Mes premiers sondages au bout de quelques semaines dans les classes montrent que très peu d’élèves regrettent l’enseignement traditionnel. La vision systémique des interactions au sein de la classe me facilitait évidemment déjà la vie avant le passage à la classe inversée, notamment dans les questions liées à la gestion de discipline et des conflits. Avec ce passage à la responsabilisation institutionnalisée des élèves face à leurs apprentissages, je sens que ma posture est d’autant plus cohérente.

Mon nouvel objectif professionnel sonne ainsi : faire de la classe un lieu accueillant et bienveillant, propice au travail scolaire dans lequel chaque élève est responsable de ses apprentissages !

Mon temps à disposition des élèves en difficulté est passé de 20% à 100%. Le déplacement de mon focus sur une disponibilité efficace pour des élèves en demande d’encadrement apaise les relations et améliore l’ambiance de travail. Cela laisse plus de place à l’humour et au partage.

Deux surprises ont émergé au bout de quelques jours de pratique :

1. Je me suis volée la vedette en abandonnant « le spectacle solo », mais je l’ai aussi volée aux élèves « stars ».

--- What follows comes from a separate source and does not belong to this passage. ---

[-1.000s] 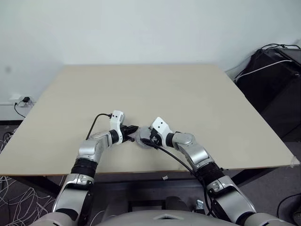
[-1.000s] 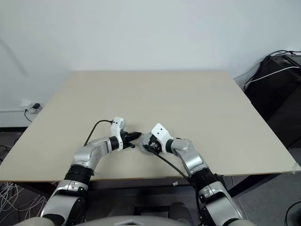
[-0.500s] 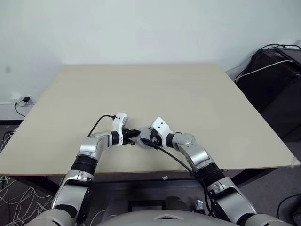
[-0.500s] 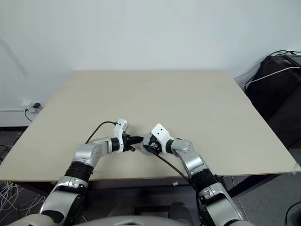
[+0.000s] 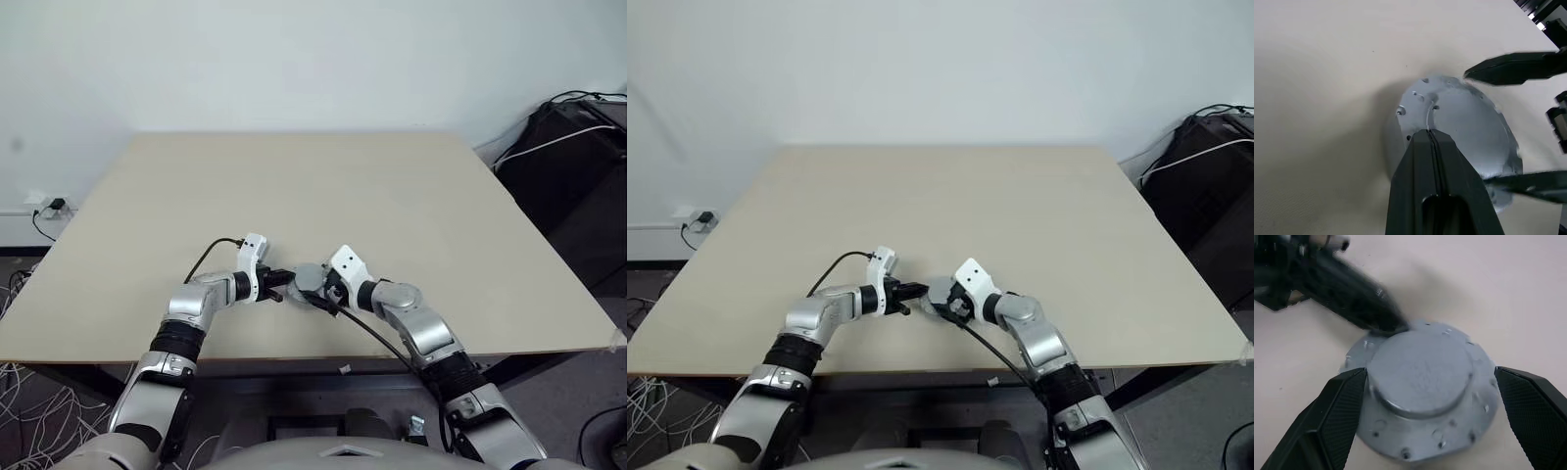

 2. La dynamique de la classe ne repose plus uniquement sur mes épaules. Une classe fonctionne grâce à ses élèves. Cet aspect inattendu a pour conséquence de diminuer l’épuisement, la pression et de faciliter considérablement la tâche aux remplaçants ou à moi-même les jours de grande fatigue.

C’est si paisible la vie d’une prof de math après un 180°. Les challenges à relever touchent dorénavant la créativité face au défi central du métier : La motivation, la construction des apprentissages et, cerise sur le gâteau, une évaluation juste et crédible.

« Le principe est si logique et intuitif qu’on se demande comment est-ce possible d’enseigner encore autrement », m’a dit une stagiaire qui est venue observer une classe inversée.